**Requirement:**
Below are the records; repeat exactly their lines between the line holding "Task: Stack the" and the line holding "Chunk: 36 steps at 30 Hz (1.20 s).", inclusive, skipping the pictures.

**Excerpted data:**
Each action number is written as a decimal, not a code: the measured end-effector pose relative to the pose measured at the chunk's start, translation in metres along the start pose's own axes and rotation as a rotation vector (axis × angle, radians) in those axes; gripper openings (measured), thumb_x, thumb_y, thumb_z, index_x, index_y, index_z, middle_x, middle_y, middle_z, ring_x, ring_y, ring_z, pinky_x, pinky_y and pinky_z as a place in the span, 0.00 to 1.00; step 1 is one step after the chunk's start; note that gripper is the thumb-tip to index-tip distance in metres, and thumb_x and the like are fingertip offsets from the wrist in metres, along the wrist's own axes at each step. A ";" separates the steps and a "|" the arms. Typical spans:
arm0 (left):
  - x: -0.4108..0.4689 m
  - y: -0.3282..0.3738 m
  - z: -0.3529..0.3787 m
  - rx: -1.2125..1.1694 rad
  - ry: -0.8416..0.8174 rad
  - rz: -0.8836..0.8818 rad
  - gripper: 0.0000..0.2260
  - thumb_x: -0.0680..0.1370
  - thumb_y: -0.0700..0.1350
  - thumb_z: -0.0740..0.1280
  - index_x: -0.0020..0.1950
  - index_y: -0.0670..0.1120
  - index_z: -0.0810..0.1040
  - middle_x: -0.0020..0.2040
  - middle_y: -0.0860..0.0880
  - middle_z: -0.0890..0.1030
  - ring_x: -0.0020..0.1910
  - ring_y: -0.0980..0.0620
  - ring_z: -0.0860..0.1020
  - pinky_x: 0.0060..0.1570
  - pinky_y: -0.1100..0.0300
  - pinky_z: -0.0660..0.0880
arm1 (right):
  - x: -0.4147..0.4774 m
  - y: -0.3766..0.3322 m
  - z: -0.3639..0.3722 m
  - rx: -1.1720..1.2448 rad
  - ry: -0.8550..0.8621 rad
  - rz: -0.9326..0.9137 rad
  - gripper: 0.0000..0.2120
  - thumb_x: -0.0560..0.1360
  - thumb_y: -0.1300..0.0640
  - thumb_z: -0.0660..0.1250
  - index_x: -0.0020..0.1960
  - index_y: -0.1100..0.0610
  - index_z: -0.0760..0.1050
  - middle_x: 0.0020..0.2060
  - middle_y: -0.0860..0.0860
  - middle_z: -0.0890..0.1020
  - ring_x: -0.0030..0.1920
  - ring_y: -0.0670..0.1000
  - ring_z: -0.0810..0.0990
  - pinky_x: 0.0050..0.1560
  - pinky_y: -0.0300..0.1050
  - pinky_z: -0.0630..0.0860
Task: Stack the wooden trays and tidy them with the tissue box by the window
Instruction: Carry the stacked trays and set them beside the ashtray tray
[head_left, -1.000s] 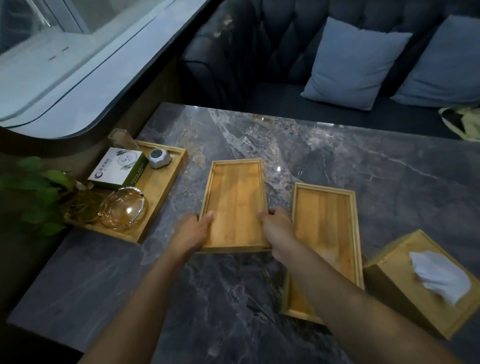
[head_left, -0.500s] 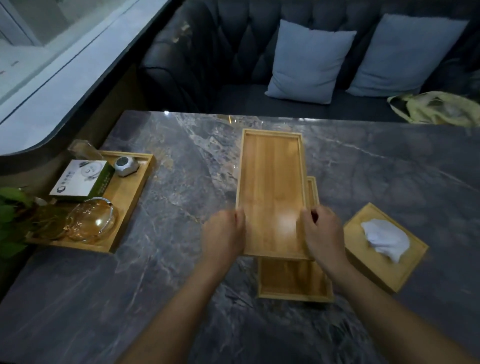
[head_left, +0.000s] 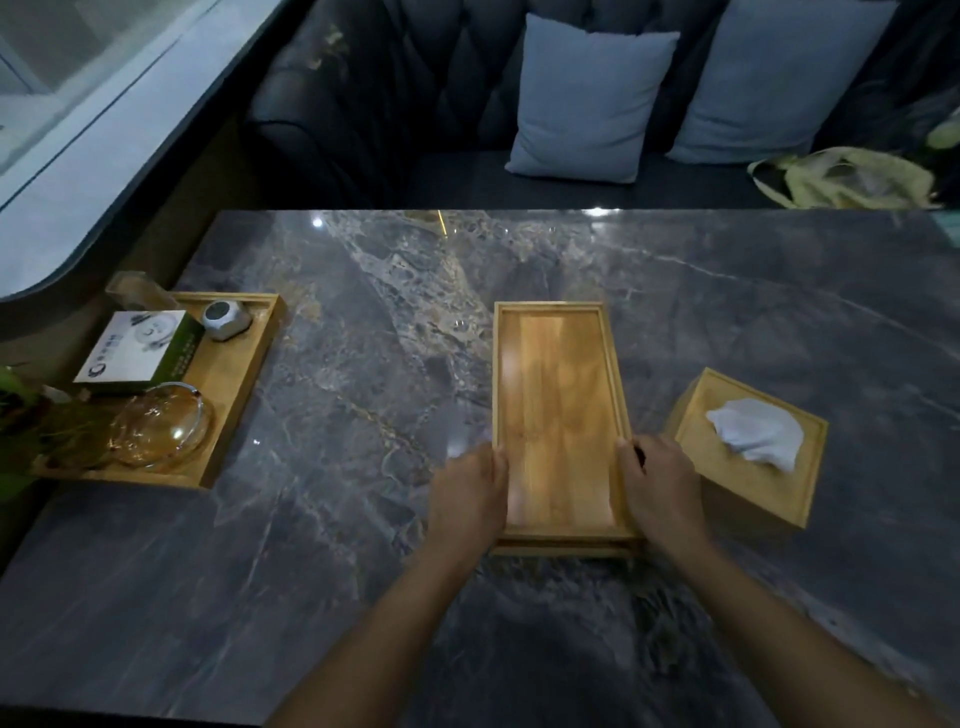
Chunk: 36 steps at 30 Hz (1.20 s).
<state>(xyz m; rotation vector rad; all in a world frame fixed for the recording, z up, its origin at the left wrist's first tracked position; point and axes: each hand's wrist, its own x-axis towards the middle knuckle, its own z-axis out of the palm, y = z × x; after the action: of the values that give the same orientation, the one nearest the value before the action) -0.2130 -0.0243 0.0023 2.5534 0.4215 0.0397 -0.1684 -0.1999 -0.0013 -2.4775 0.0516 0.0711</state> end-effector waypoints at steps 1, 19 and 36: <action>-0.001 -0.001 0.002 -0.011 -0.011 -0.003 0.18 0.80 0.49 0.53 0.43 0.39 0.76 0.45 0.36 0.82 0.45 0.37 0.79 0.42 0.50 0.72 | 0.000 0.001 0.001 -0.006 -0.001 0.003 0.14 0.79 0.58 0.57 0.40 0.66 0.74 0.37 0.55 0.71 0.39 0.52 0.68 0.39 0.45 0.61; -0.006 -0.010 0.016 -0.025 -0.048 -0.053 0.17 0.81 0.51 0.52 0.47 0.41 0.76 0.47 0.39 0.82 0.45 0.40 0.79 0.42 0.52 0.72 | 0.005 0.003 0.005 -0.184 -0.074 0.007 0.12 0.78 0.57 0.60 0.47 0.66 0.76 0.47 0.61 0.77 0.48 0.60 0.76 0.47 0.51 0.71; -0.042 -0.055 0.016 -0.237 -0.274 0.425 0.08 0.73 0.42 0.69 0.49 0.46 0.71 0.77 0.45 0.48 0.73 0.63 0.47 0.63 0.77 0.58 | -0.051 0.063 -0.012 -0.088 -0.261 -0.494 0.19 0.62 0.57 0.78 0.51 0.55 0.78 0.62 0.62 0.71 0.58 0.55 0.73 0.55 0.51 0.76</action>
<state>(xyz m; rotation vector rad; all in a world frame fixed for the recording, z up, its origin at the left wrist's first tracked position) -0.2668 -0.0013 -0.0374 2.3241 -0.2215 -0.0982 -0.2219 -0.2561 -0.0270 -2.4743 -0.6826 0.1851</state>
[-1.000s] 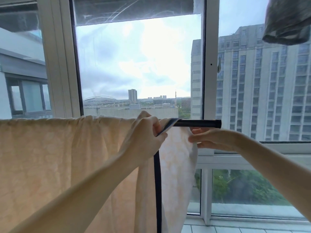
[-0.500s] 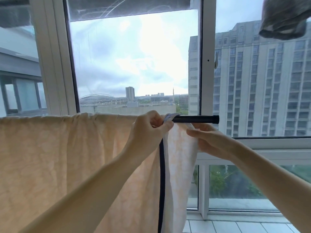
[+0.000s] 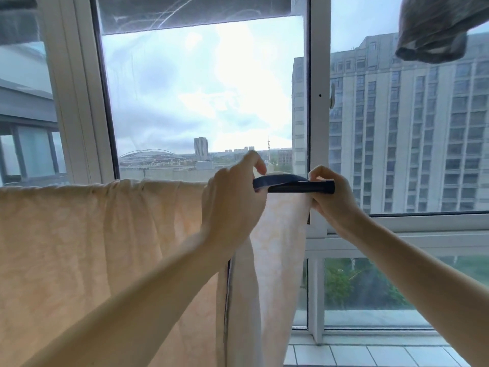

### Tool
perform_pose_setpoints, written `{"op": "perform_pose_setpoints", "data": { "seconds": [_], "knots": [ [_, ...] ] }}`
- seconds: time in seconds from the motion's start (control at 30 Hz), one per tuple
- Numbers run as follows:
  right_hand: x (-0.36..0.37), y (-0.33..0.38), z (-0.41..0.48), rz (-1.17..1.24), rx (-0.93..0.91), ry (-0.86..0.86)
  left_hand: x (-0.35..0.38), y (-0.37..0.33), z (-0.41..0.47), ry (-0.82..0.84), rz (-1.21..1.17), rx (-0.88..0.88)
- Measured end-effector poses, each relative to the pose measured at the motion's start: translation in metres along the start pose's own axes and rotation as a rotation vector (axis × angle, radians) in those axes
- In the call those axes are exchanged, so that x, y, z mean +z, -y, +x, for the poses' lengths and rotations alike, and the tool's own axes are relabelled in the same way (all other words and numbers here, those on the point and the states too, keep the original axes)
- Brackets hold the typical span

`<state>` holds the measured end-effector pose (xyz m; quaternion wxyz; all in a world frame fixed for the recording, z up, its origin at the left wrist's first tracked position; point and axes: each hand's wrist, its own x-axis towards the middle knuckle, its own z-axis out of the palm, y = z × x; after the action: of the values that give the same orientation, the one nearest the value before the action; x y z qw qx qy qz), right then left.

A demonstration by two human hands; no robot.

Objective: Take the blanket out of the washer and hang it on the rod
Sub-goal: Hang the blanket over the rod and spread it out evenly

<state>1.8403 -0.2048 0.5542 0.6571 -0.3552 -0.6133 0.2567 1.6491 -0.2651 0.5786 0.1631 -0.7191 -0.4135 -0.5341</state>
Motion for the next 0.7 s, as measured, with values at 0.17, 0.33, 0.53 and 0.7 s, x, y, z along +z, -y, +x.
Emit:
{"op": "perform_pose_setpoints", "data": {
  "seconds": [0.17, 0.33, 0.53, 0.7],
  "knots": [
    [0.003, -0.013, -0.022, -0.111, 0.035, 0.104, 0.020, 0.000, -0.032, 0.019, 0.046, 0.101],
    [-0.003, -0.017, -0.032, -0.032, 0.101, 0.401, 0.030, 0.004, -0.044, 0.058, 0.030, 0.082],
    [-0.013, -0.005, -0.031, 0.331, 0.302, 0.567, 0.025, -0.006, -0.024, 0.058, -0.033, 0.023],
    [-0.010, 0.004, -0.024, 0.222, 0.205, 0.169, 0.020, -0.007, -0.003, 0.023, 0.020, 0.012]
  ]
}}
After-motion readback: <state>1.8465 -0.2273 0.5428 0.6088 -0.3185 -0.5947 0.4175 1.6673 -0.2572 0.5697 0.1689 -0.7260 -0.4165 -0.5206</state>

**Solution to this task:**
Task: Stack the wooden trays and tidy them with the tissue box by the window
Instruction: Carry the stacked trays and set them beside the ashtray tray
[head_left, -1.000s] 
[head_left, -0.500s] 
[head_left, +0.000s] 
Chunk: 36 steps at 30 Hz (1.20 s).

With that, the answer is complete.